(What you need to do) Only one stretch of the records below should be repeated. It starts with the line containing "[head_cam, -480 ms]" and goes on through the line containing "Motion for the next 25", exactly as written.
======== Given records ========
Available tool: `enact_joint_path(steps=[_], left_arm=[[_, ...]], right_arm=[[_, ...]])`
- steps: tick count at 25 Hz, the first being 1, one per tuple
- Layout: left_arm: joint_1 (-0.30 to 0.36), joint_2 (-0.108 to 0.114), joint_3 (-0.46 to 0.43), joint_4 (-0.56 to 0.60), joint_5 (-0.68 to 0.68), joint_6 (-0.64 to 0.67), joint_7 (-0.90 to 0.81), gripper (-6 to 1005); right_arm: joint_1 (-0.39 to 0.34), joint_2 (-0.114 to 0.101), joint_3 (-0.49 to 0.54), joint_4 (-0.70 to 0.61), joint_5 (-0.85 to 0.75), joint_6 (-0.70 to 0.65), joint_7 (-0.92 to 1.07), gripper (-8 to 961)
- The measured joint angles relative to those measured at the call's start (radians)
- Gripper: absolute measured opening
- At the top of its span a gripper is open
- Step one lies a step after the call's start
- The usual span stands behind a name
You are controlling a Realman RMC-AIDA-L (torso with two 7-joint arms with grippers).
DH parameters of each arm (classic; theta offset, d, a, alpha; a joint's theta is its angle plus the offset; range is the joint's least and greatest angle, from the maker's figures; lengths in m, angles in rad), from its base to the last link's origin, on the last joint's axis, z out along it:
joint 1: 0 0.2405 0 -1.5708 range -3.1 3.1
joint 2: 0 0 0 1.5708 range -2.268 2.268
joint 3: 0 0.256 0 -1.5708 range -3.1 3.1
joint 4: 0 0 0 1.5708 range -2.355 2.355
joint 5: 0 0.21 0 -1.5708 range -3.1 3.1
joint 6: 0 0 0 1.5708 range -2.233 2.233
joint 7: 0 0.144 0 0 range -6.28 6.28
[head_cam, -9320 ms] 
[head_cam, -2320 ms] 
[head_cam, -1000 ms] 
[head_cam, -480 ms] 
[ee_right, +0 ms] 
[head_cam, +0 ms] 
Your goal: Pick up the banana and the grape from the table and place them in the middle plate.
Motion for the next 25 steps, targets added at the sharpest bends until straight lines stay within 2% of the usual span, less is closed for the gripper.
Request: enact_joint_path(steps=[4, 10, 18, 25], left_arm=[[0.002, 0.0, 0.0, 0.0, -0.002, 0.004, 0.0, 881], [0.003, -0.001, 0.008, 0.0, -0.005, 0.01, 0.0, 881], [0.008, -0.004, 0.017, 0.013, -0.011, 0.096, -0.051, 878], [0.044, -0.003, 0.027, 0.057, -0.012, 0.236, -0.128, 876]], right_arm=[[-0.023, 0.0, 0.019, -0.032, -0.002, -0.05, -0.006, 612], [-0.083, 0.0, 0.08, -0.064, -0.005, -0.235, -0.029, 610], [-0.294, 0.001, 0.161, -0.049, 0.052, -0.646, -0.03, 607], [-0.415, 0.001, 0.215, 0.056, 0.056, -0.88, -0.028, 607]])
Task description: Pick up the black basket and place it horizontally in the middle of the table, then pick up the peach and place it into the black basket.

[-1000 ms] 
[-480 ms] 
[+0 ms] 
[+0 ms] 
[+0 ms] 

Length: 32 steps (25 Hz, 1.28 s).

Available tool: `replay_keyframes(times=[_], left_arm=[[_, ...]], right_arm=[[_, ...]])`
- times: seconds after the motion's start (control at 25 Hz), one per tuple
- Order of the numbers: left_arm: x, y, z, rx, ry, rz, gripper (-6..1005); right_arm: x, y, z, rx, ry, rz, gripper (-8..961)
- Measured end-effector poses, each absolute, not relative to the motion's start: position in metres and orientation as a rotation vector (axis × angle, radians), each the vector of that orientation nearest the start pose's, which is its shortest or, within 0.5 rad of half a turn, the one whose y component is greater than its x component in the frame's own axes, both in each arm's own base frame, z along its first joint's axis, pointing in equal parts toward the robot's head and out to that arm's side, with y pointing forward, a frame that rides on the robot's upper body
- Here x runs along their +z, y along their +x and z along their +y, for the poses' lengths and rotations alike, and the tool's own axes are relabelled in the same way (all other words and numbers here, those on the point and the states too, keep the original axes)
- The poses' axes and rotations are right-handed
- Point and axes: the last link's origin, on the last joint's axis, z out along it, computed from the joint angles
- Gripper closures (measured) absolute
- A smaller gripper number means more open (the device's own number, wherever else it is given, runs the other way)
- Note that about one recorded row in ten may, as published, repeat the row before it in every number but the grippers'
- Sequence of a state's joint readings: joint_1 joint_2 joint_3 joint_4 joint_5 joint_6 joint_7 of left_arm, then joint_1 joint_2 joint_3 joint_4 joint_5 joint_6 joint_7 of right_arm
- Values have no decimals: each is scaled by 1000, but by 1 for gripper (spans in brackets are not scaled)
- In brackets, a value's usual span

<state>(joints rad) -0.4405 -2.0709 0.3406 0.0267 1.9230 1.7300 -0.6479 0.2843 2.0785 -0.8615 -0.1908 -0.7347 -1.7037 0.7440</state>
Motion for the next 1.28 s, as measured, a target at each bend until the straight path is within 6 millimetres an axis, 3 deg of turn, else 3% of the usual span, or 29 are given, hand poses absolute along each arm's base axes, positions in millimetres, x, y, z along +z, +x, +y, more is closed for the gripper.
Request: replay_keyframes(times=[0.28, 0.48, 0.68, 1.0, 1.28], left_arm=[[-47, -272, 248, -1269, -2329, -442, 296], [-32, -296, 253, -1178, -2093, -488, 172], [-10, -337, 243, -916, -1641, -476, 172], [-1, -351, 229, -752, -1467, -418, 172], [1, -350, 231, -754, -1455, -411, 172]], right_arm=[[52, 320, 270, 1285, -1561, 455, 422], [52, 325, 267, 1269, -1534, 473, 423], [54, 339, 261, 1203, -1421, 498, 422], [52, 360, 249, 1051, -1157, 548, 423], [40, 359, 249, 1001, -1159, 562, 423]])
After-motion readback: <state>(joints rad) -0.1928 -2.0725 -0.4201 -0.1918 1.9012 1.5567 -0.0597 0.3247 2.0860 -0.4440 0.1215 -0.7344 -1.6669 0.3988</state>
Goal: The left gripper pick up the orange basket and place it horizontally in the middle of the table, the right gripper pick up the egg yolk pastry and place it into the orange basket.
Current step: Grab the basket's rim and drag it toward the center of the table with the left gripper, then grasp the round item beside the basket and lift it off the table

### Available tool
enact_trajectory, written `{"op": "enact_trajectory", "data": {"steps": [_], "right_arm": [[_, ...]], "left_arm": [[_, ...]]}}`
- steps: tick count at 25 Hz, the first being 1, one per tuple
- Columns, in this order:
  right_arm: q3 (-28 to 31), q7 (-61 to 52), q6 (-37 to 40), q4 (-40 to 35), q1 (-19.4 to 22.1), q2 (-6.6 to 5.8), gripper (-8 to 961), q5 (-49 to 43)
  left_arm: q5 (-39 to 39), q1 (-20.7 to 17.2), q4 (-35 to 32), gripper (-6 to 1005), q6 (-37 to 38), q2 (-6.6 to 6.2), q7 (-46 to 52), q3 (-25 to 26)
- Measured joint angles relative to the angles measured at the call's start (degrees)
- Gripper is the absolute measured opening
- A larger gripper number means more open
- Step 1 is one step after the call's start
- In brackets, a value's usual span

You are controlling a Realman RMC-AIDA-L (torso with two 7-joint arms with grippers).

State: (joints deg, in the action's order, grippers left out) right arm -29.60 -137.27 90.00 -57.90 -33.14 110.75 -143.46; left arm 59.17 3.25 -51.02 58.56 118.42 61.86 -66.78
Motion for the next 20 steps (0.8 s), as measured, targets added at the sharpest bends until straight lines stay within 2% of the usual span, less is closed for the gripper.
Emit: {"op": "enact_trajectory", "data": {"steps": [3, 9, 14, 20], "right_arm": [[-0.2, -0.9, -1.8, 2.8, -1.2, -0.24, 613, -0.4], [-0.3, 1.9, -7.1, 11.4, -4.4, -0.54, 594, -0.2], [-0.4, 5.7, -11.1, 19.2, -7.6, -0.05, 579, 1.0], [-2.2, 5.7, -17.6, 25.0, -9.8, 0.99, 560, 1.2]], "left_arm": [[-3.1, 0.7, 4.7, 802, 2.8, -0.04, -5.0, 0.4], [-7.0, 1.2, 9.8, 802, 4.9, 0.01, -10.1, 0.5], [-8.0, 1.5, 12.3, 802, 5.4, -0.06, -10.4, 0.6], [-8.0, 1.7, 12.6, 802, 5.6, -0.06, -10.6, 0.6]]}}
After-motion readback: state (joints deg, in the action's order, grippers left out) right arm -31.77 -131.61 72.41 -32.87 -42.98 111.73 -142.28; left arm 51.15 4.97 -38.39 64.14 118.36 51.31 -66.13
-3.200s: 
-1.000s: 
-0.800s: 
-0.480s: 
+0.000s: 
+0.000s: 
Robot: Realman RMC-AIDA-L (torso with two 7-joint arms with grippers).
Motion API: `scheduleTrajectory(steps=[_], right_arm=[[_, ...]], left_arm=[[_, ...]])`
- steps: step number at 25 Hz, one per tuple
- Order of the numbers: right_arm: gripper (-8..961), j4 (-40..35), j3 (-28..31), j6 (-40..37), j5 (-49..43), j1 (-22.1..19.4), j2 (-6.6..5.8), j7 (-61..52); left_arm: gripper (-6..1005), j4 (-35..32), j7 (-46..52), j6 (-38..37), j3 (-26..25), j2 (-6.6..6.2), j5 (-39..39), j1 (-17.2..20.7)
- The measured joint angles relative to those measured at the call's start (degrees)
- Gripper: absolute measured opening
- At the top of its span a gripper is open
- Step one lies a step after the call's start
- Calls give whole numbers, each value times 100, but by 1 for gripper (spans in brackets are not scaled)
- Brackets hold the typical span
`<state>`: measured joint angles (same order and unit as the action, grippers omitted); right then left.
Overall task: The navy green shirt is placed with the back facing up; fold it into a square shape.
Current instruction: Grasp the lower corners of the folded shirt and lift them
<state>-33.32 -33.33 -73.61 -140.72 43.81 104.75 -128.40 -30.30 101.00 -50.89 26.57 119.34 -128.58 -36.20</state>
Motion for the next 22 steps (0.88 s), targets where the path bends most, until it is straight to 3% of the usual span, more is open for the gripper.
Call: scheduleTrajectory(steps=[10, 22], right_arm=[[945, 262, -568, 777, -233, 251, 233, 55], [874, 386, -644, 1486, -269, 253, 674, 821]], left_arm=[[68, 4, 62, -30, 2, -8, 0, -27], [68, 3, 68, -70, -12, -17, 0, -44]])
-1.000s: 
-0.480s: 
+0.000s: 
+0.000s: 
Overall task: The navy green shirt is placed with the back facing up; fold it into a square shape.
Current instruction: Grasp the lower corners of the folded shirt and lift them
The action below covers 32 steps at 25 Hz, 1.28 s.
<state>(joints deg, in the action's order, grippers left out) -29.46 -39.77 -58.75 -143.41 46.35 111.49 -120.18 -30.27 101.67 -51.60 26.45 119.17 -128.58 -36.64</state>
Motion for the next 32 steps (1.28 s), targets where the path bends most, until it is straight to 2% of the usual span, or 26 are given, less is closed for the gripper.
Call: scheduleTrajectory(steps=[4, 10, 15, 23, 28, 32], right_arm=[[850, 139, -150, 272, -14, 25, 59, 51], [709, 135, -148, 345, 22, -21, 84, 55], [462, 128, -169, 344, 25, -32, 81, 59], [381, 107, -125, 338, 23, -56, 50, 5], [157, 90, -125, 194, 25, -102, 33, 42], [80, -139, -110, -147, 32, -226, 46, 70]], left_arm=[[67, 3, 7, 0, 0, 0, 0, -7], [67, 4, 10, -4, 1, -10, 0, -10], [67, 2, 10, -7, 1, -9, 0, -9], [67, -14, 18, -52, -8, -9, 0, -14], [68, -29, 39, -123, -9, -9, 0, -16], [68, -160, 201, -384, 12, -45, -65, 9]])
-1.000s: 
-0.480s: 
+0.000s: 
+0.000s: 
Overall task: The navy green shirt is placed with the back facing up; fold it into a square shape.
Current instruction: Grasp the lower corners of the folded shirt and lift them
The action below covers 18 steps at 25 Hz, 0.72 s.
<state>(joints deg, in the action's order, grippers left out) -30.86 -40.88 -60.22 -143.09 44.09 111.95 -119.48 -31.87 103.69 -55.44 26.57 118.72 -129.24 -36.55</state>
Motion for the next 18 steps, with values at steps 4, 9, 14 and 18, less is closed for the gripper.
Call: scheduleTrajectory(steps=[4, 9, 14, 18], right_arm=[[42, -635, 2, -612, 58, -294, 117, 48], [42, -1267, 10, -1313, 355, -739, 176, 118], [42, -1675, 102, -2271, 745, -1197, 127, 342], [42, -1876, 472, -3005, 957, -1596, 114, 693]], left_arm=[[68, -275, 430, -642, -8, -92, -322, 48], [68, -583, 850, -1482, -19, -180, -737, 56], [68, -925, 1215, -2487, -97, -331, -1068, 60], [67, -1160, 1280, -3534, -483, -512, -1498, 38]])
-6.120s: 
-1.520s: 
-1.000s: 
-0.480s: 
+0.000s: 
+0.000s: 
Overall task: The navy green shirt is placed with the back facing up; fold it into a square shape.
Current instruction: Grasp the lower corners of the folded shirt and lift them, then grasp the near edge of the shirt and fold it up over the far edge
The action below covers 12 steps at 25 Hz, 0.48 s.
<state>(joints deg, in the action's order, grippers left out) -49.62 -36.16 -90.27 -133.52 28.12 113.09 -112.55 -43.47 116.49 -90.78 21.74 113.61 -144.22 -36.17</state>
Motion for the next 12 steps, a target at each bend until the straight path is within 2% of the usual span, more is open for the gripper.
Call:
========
(Result)
[head_cam, -480 ms] 
[ee_right, +0 ms] 
[head_cam, +0 ms] 
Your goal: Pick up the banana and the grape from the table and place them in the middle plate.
Motion for the next 25 steps, targets added at the sharpest bends until straight lines stay within 2% of the usual span, less is closed for the gripper.

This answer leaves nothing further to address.